Most interesting. Working professionals around me, additional to my own work, never refer to print processes as "injket". Such a name is associated with a generally inferior quality and archival stability. And there is a big difference in what is actually done out there! What is wrong with referring to any photograph as prints? Or is getting bent out of shape over one process vs another and semantics all the go instead? Darkroom-produced prints are very commonly referred to as silver gelatin prints — neat; a quaint, old world term that elicits an aura of mystery and authority in the photographer. Then there is the alternative process camp: they are commonly termed "hybrid-X prints": colourimetrically synthesized RGB exposed to traditional photographic media (chiefly Kodak Endura Professional MET, among a swag of others, including, fibre, silk, RC-coated media now). Giclee is inkjet by definition, often favoured for quick proofing, but it is not a broad definition that sits easy with print processes that are off-hand or ignorantly referred to as "inkjet" when something is not produced by such a process.
Think I found a term worth using...
Now I know, a print I make costs me $2.50 a sheet for the paper. And an inkjet print costs $2.50 a sheet for the ink. So it's not like I'm using MORE expensive materials when I do silver gelatin. I do like an assurance that a print I'm buying is special. So when I bought a print from a local photographer, instead of buying the print I was MOST attracted to (an 8x10 - obviously one of her popular ones), I selected one that I was most PERSONALLY drawn to from her series of 50 for 50. I am still personally pleased with my purchase. Last week's paper's headline reminded me - the local artists guild is having their 50th 50 for 50 (sic) show!

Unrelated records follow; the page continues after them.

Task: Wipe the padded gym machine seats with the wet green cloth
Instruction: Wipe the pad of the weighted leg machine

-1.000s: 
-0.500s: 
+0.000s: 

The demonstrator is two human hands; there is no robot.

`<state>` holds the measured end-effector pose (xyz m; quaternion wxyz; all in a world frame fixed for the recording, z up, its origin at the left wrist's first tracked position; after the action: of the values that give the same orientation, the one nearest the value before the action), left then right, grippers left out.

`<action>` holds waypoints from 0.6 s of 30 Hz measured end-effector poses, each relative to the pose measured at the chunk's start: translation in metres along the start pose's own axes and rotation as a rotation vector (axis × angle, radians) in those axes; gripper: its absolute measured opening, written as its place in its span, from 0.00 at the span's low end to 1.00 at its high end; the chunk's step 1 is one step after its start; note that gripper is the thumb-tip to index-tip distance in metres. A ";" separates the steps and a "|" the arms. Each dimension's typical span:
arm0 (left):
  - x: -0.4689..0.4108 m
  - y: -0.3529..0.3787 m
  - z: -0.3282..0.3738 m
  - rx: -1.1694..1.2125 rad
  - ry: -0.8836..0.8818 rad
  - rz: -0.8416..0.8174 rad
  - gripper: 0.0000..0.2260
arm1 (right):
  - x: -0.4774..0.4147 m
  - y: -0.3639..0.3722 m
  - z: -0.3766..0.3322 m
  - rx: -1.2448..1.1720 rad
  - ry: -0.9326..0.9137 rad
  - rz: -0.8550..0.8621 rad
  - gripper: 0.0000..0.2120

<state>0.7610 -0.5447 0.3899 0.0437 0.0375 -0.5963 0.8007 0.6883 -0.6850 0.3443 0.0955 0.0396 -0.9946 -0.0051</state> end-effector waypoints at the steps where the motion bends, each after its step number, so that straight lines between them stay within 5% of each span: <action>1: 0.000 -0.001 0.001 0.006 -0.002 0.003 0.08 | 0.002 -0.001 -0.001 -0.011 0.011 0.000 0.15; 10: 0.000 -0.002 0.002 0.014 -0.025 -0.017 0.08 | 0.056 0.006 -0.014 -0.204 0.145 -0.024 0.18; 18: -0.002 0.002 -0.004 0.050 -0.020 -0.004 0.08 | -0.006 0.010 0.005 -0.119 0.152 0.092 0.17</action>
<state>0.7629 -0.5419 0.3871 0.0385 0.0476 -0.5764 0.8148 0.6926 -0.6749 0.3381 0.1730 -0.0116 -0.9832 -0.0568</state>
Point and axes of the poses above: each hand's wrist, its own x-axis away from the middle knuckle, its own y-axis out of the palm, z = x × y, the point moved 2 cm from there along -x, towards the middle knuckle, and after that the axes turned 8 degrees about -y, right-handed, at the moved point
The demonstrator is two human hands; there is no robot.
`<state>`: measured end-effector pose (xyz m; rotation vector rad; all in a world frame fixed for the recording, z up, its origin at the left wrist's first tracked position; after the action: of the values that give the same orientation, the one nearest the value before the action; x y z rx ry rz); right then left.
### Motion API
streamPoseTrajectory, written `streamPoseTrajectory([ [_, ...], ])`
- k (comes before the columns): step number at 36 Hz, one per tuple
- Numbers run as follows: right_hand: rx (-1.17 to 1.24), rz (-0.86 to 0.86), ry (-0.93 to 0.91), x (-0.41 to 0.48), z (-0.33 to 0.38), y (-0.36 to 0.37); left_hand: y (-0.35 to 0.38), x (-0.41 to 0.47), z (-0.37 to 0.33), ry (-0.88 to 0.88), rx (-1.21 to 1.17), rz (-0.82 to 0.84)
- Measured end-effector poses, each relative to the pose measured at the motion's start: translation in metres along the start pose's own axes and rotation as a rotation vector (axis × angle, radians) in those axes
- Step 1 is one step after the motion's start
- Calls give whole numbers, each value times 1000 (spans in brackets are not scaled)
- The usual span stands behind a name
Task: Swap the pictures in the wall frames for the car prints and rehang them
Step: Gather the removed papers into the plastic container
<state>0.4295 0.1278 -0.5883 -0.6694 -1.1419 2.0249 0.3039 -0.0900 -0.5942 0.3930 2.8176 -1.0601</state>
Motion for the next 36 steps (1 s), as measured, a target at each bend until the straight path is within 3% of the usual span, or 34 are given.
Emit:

The paper, by the way, exaggerated the age of the show. It's only in its 5th year.
On another forum, I'm participating in a thread where the debate centers on the effectiveness of Selenium toning... Now the outcome of that thread will probably have lasting impact.
"oil vs watercolor"
Sifting through all this, that observation is the lasting impact of this thread for me.
Of course missing from this obsession is the real purpose of photography.
The actual subject.
So while all this emotion is spent on semantics, process, naming and outrage, if the subject sucks then who really cares.
It's like arguing and obsessing over what kind of sandals Jesus wore.